[TASK PROMPT]
The answer is all of the data, repeated exactly.

[Start of section]

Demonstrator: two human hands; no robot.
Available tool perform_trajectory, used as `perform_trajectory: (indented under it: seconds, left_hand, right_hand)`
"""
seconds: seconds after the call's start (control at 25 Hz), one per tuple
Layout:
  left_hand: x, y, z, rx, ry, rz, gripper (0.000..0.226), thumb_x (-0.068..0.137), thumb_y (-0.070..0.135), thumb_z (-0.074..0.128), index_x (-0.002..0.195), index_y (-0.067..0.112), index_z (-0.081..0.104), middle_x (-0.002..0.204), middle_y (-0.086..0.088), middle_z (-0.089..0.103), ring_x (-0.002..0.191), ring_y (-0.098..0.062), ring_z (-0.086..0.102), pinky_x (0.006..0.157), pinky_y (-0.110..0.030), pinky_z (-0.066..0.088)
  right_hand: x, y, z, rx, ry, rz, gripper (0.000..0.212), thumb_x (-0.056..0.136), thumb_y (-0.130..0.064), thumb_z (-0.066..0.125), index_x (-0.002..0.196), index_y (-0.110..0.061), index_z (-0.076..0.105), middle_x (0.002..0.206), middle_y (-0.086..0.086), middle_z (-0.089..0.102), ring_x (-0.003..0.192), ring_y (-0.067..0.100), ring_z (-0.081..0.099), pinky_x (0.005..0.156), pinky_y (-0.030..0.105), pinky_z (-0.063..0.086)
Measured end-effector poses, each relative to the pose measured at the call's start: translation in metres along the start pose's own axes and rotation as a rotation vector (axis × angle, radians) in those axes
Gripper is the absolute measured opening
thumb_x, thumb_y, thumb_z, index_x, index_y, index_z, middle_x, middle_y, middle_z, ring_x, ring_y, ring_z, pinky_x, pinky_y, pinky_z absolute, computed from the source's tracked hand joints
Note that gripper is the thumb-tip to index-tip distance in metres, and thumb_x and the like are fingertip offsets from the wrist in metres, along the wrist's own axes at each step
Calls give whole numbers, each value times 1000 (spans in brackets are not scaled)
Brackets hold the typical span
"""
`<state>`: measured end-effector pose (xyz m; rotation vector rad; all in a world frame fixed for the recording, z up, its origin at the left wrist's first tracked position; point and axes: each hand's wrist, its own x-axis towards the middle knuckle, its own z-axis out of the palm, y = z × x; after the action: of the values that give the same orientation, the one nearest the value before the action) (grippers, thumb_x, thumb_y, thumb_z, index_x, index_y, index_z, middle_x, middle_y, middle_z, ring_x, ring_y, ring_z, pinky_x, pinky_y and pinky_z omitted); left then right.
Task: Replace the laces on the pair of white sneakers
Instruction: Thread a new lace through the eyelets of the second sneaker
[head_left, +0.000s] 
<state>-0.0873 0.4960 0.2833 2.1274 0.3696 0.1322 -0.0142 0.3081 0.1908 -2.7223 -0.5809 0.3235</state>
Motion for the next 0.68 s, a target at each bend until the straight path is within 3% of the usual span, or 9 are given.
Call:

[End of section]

[WRITTEN SOLUTION]
Demonstrator: two human hands; no robot.
Available tool perform_trajectory, used as `perform_trajectory: (indented under it: seconds, left_hand, right_hand)`
"""
seconds: seconds after the call's start (control at 25 Hz), one per tuple
Layout:
  left_hand: x, y, z, rx, ry, rz, gripper (0.000..0.226), thumb_x (-0.068..0.137), thumb_y (-0.070..0.135), thumb_z (-0.074..0.128), index_x (-0.002..0.195), index_y (-0.067..0.112), index_z (-0.081..0.104), middle_x (-0.002..0.204), middle_y (-0.086..0.088), middle_z (-0.089..0.103), ring_x (-0.002..0.191), ring_y (-0.098..0.062), ring_z (-0.086..0.102), pinky_x (0.006..0.157), pinky_y (-0.110..0.030), pinky_z (-0.066..0.088)
  right_hand: x, y, z, rx, ry, rz, gripper (0.000..0.212), thumb_x (-0.056..0.136), thumb_y (-0.130..0.064), thumb_z (-0.066..0.125), index_x (-0.002..0.196), index_y (-0.110..0.061), index_z (-0.076..0.105), middle_x (0.002..0.206), middle_y (-0.086..0.086), middle_z (-0.089..0.102), ring_x (-0.003..0.192), ring_y (-0.067..0.100), ring_z (-0.081..0.099), pinky_x (0.005..0.156), pinky_y (-0.030..0.105), pinky_z (-0.063..0.086)
Measured end-effector poses, each relative to the pose measured at the call's start: translation in metres along the start pose's own axes and rotation as a rotation vector (axis × angle, radians) in those axes
Gripper is the absolute measured opening
thumb_x, thumb_y, thumb_z, index_x, index_y, index_z, middle_x, middle_y, middle_z, ring_x, ring_y, ring_z, pinky_x, pinky_y, pinky_z absolute, computed from the source's tracked hand joints
Note that gripper is the thumb-tip to index-tip distance in metres, and thumb_x and the like are fingertip offsets from the wrist in metres, along the wrist's own axes at each step
Calls give whole numbers, each value times 1000 (spans in brackets are not scaled)
Brackets hold the typical span
"""
`<state>`: measured end-effector pose (xyz m; rotation vector rad; all in a world frame fixed for the recording, z up, its origin at the left wrist's first tracked position; point and axes: each hand's wrist, its own x-axis towards the middle knuckle, its own z-axis out of the palm, y = z × x; after the action: of the values that give the same orientation, the one nearest the value before the action) (grippers, thumb_x, thumb_y, thumb_z, index_x, index_y, index_z, middle_x, middle_y, middle_z, ring_x, ring_y, ring_z, pinky_x, pinky_y and pinky_z omitted); left then right.
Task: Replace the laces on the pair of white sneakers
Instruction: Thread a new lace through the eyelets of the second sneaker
[head_left, +0.000s] 
<state>-0.0873 0.4960 0.2833 2.1274 0.3696 0.1322 -0.0142 0.3081 0.1908 -2.7223 -0.5809 0.3235</state>
Motion for the next 0.68 s, a target at each bend until the straight path is within 3% of the usual span, or 9 are given.
Call:

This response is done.